No obstante, identifiquemos acciones específicas de empresas que crecen positivamente en el uso y desarrollo del talento de quienes las conforman. En primer lugar, estimulan a los colaboradores para que se hagan cargo del mejoramiento o rediseño de las instalaciones, infraestructura y otros medios físicos en los que realizan su labor. Segundo, premian las iniciativas que enriquezcan los puestos de trabajo, incluyendo hasta el título, por ejemplo, pasar del uso de “encargado” a “gerente” de inventarios, de “supervisor” a “líder de equipo”, de “empleado” a “embajador.” La nomenclatura tiene un efecto más que subliminal en la autoestima individual y colectiva, sin que necesariamente implique incremento en costos.

Tercero, se faculta la generación de ideas y compromisos en asuntos de estrategia, de modalidades para aumentar la efectividad del servicio a clientes y de acciones para ser más rentables y sostenibles. Los buenos líderes lanzan más preguntas que órdenes, escuchan más de lo que hablan y consultan por nuevas propuestas en lugar de imponer las propias. “Yo no trabajo para la empresa, yo soy la empresa,” dicen los colaboradores que siguen a líderes así.

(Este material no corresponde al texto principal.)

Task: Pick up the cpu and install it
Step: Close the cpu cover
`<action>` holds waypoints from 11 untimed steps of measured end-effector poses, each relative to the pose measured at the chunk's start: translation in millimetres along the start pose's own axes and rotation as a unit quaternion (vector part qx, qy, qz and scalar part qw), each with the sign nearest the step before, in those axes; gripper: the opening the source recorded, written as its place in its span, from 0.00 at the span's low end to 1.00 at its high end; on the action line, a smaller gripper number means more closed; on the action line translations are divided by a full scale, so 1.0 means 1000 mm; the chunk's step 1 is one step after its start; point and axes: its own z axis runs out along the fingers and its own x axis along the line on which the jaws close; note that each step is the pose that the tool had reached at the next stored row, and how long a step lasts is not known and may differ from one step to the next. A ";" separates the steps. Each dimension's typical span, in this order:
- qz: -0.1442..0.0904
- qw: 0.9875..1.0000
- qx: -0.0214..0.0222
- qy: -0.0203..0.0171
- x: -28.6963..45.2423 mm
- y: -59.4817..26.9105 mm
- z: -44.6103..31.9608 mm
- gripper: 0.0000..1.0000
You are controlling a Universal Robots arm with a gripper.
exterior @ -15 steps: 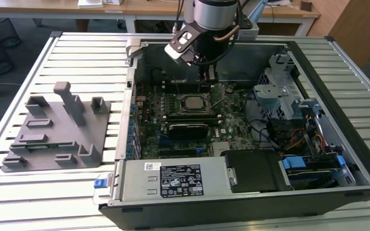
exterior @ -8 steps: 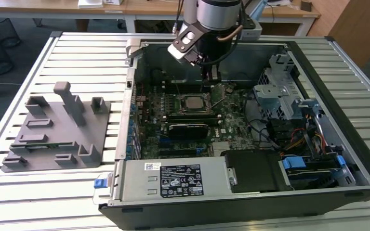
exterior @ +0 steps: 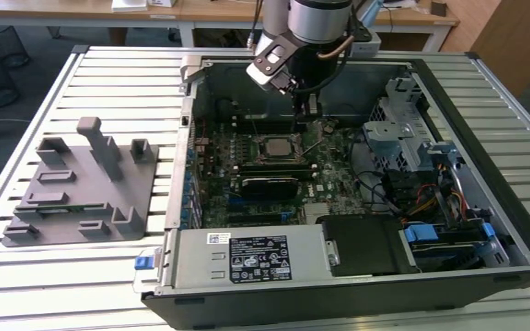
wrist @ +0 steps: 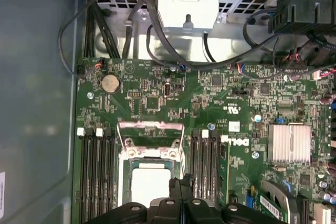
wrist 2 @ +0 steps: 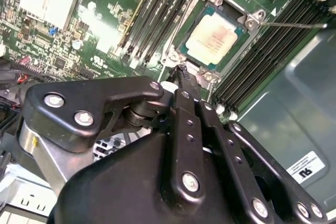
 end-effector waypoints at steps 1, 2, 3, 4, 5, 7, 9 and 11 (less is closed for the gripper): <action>0.000 1.000 0.000 0.000 0.0003 0.0010 0.0001 0.11; 0.000 1.000 0.000 0.000 0.0007 0.0019 0.0001 0.11; 0.000 1.000 0.000 0.000 0.0011 0.0028 0.0002 0.11; 0.000 1.000 0.000 0.000 0.0015 0.0035 0.0002 0.11; 0.000 1.000 0.000 0.000 0.0020 0.0042 0.0003 0.11; 0.000 1.000 0.000 0.000 0.0026 0.0057 0.0004 0.11; 0.000 1.000 0.000 0.000 0.0032 0.0072 0.0005 0.11; 0.000 1.000 0.000 0.000 0.0037 0.0090 0.0006 0.11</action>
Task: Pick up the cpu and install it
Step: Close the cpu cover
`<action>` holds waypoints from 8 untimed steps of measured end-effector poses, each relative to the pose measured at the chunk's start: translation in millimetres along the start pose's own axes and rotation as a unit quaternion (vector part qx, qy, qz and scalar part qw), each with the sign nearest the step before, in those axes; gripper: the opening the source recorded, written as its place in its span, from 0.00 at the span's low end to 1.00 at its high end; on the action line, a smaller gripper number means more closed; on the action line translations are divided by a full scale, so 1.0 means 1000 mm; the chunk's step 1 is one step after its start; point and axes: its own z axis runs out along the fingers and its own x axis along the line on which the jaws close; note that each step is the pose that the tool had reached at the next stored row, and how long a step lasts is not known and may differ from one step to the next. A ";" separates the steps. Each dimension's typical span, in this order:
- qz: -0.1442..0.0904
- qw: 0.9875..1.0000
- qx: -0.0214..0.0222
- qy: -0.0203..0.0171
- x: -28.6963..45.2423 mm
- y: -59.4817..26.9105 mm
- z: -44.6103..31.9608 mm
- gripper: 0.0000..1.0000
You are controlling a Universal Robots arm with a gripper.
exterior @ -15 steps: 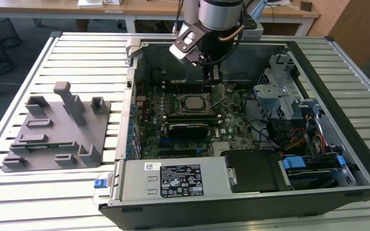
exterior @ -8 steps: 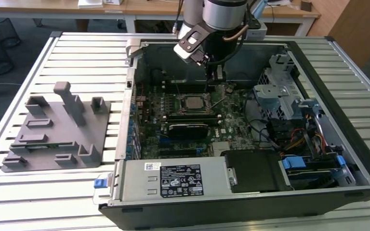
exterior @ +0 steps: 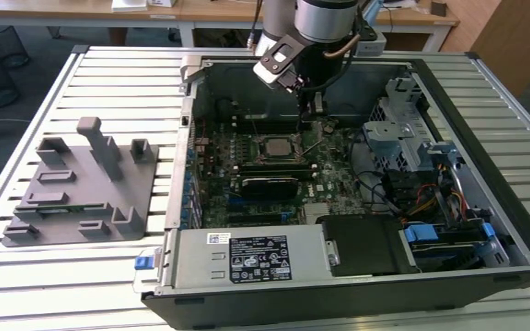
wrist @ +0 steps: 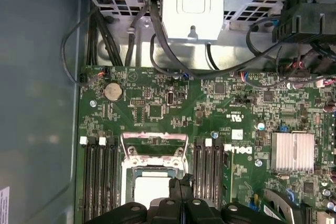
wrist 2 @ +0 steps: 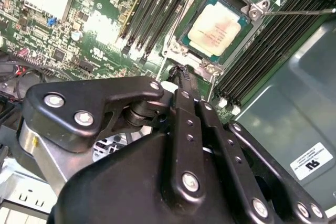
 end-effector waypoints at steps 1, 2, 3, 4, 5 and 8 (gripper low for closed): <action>0.000 1.000 0.000 0.000 0.0002 0.0011 0.0001 0.11; 0.000 1.000 0.000 0.000 0.0004 0.0021 0.0001 0.11; 0.000 1.000 0.000 0.000 0.0005 0.0032 0.0002 0.11; 0.000 1.000 0.000 0.000 0.0006 0.0043 0.0003 0.11; 0.000 1.000 0.000 0.000 0.0007 0.0057 0.0004 0.11; 0.000 1.000 0.000 0.000 0.0017 0.0109 0.0007 0.11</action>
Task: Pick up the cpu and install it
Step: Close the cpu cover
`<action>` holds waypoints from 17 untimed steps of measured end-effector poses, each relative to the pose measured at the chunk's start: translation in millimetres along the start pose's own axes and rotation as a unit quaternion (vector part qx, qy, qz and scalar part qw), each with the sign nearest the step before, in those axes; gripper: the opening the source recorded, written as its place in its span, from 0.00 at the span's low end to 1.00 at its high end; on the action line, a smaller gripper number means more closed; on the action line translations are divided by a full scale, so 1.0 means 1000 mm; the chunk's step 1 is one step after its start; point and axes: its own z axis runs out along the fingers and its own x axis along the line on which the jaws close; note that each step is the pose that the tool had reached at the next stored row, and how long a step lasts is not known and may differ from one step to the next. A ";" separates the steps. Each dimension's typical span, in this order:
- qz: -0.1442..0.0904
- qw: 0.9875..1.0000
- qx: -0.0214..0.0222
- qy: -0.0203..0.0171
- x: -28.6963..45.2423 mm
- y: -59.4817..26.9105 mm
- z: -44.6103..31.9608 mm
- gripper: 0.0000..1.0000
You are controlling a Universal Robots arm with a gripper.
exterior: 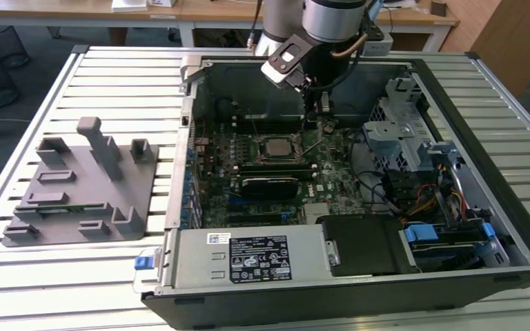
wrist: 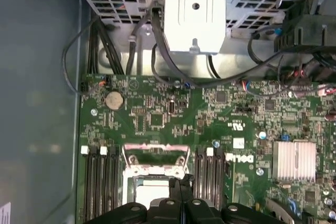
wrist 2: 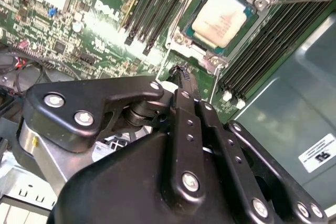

Cuarto, horarios flexibles, espacios para que cada cual trabaje físicamente donde lo desee dentro de la empresa sin descuidar las responsabilidades con su departamento, negociaciones para dar o asumir poder en ciertas decisiones y confianza para que cada cual use sus dispositivos de comunicación (celulares) con buen criterio, son apenas algunas expresiones de una cultura orientada hacia el empoderamiento. Los gerentes de área tienden a alejarse físicamente de sus reportes directos para compartir espacio físico con sus colegas jefes; “la tarea de los gerentes es coordinar entre ellos, no supervisar todo el día sus equipos,” opina el presidente de una aerolínea vanguardista en “empowerment.”

Es crucial que este enfoque se implemente paulatinamente, pues choca con la creencia de que todo debe emanar “de arriba.” La pasión por la medición, la capacitación sobre gestión de procesos, la sensibilización en servicio y el trabajo en equipo, son pilares junto a conceptos visionarios de poder, autoridad y persona. Los valores corporativos deben inspirar también conductas congruentes para convertir los anhelos descritos en el primer párrafo, en realidades. ¿Faculta usted a su equipo o se auto-empodera para asumir nuevos retos?